Task description –
Print the listing below verbatim, passing over each picture.
[Data for review Boundary: Start]
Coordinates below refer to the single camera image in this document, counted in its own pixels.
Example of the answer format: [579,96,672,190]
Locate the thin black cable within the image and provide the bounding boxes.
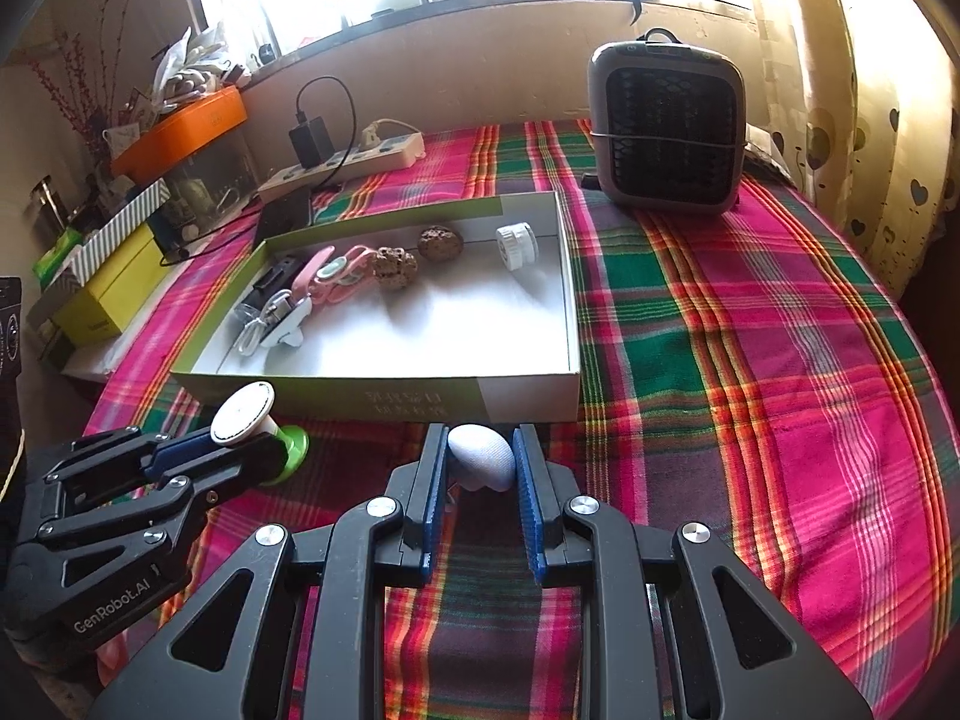
[160,199,271,265]

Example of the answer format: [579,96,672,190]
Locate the carved brown walnut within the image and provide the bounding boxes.
[373,246,419,291]

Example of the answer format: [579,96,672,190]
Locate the green cardboard box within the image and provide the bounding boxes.
[171,191,582,423]

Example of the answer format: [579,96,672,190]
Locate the white ribbed round cap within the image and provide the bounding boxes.
[495,221,535,269]

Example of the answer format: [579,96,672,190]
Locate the black smartphone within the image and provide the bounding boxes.
[255,187,314,245]

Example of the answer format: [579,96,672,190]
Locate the pink keychain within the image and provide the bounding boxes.
[315,244,380,306]

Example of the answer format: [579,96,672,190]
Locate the grey striped box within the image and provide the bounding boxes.
[79,180,172,278]

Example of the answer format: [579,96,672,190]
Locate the heart print curtain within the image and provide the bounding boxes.
[750,0,960,301]

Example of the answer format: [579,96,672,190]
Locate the metal cup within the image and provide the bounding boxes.
[30,176,65,241]

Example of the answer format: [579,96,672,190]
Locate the pile of papers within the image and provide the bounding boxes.
[150,26,252,106]

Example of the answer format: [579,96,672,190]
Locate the plaid tablecloth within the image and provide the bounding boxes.
[82,118,960,720]

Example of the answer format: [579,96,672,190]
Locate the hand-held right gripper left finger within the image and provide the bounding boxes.
[90,424,451,720]

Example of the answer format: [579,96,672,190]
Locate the white power plug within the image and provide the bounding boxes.
[358,118,417,151]

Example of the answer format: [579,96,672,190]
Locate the clear container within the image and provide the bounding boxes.
[161,131,260,230]

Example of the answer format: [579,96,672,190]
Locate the green packet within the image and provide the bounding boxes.
[34,232,83,278]

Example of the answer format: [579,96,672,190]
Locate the yellow box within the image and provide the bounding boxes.
[56,229,177,342]

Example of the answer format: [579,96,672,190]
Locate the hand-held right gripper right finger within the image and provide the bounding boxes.
[512,424,875,720]

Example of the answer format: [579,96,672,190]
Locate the beige power strip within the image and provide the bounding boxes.
[259,130,426,202]

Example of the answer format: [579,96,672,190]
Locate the white usb cable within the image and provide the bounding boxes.
[232,289,293,357]

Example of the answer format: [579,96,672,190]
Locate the white oval object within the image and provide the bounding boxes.
[448,424,517,492]

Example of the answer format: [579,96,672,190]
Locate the red flower branches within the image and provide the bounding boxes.
[30,0,143,166]

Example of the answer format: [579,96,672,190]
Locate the black charger with cable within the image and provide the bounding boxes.
[289,76,357,188]

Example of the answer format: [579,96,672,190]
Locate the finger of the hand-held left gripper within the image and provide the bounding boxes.
[43,424,227,502]
[34,435,292,552]

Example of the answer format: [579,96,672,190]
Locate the orange box lid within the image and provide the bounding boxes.
[111,86,248,181]

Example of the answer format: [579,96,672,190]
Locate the chevron pattern box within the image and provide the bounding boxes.
[26,270,91,331]

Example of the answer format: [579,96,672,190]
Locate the grey portable heater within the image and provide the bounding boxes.
[586,28,749,212]

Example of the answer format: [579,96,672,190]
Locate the green spool with white disc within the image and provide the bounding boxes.
[210,381,310,487]

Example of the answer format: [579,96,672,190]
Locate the smooth brown walnut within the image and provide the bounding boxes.
[418,225,462,263]

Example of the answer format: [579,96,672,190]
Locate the black bike light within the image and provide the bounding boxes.
[250,255,305,312]
[Data for review Boundary: End]
Task response –
Coordinates below refer to the single camera image in this document, counted in its own pixels.
Example of the answer format: [579,96,672,190]
Locate the thin black cable within the image and provide the bounding boxes.
[160,199,271,265]

Example of the answer format: [579,96,672,190]
Locate the carved brown walnut within the image and provide the bounding boxes.
[373,246,419,291]

Example of the answer format: [579,96,672,190]
Locate the green cardboard box within the image and provide the bounding boxes.
[171,191,582,423]

Example of the answer format: [579,96,672,190]
Locate the white ribbed round cap within the image and provide the bounding boxes.
[495,221,535,269]

Example of the answer format: [579,96,672,190]
Locate the black smartphone within the image and provide the bounding boxes.
[255,187,314,245]

Example of the answer format: [579,96,672,190]
Locate the pink keychain within the image and provide the bounding boxes.
[315,244,380,306]

Example of the answer format: [579,96,672,190]
Locate the grey striped box within the image and provide the bounding boxes.
[79,180,172,278]

Example of the answer format: [579,96,672,190]
Locate the heart print curtain within the image and provide the bounding boxes.
[750,0,960,301]

Example of the answer format: [579,96,672,190]
Locate the metal cup within the image and provide the bounding boxes.
[30,176,65,241]

Example of the answer format: [579,96,672,190]
Locate the pile of papers within the image and provide the bounding boxes.
[150,26,252,106]

Example of the answer format: [579,96,672,190]
Locate the plaid tablecloth within the image and provide the bounding boxes.
[82,118,960,720]

Example of the answer format: [579,96,672,190]
Locate the hand-held right gripper left finger within the image and provide the bounding boxes.
[90,424,451,720]

Example of the answer format: [579,96,672,190]
Locate the white power plug within the image and provide the bounding boxes.
[358,118,417,151]

Example of the answer format: [579,96,672,190]
Locate the clear container within the image and provide the bounding boxes.
[161,131,260,230]

Example of the answer format: [579,96,672,190]
Locate the green packet within the image and provide the bounding boxes.
[34,232,83,278]

Example of the answer format: [579,96,672,190]
Locate the yellow box within the image and provide the bounding boxes.
[56,229,177,342]

Example of the answer format: [579,96,672,190]
Locate the hand-held right gripper right finger within the image and provide the bounding boxes.
[512,424,875,720]

Example of the answer format: [579,96,672,190]
Locate the beige power strip within the image and provide the bounding boxes.
[259,130,426,202]

Example of the answer format: [579,96,672,190]
Locate the white usb cable within the image and provide the bounding boxes.
[232,289,293,357]

Example of the answer format: [579,96,672,190]
Locate the white oval object within the image and provide the bounding boxes.
[448,424,517,492]

Example of the answer format: [579,96,672,190]
Locate the red flower branches within the image and provide the bounding boxes.
[30,0,143,166]

Example of the answer format: [579,96,672,190]
Locate the black charger with cable within the image and provide the bounding boxes.
[289,76,357,188]

Example of the answer format: [579,96,672,190]
Locate the finger of the hand-held left gripper within the image and provide the bounding boxes.
[43,424,227,502]
[34,435,292,552]

Example of the answer format: [579,96,672,190]
Locate the orange box lid within the image and provide the bounding boxes.
[111,86,248,181]

Example of the answer format: [579,96,672,190]
Locate the chevron pattern box within the image and provide the bounding boxes.
[26,270,91,331]

Example of the answer format: [579,96,672,190]
Locate the grey portable heater within the image and provide the bounding boxes.
[586,28,749,212]

Example of the answer format: [579,96,672,190]
Locate the green spool with white disc within the image and provide the bounding boxes.
[210,381,310,487]

Example of the answer format: [579,96,672,190]
Locate the smooth brown walnut within the image and provide the bounding boxes.
[418,225,462,263]

Example of the answer format: [579,96,672,190]
Locate the black bike light within the image and provide the bounding boxes.
[250,255,305,312]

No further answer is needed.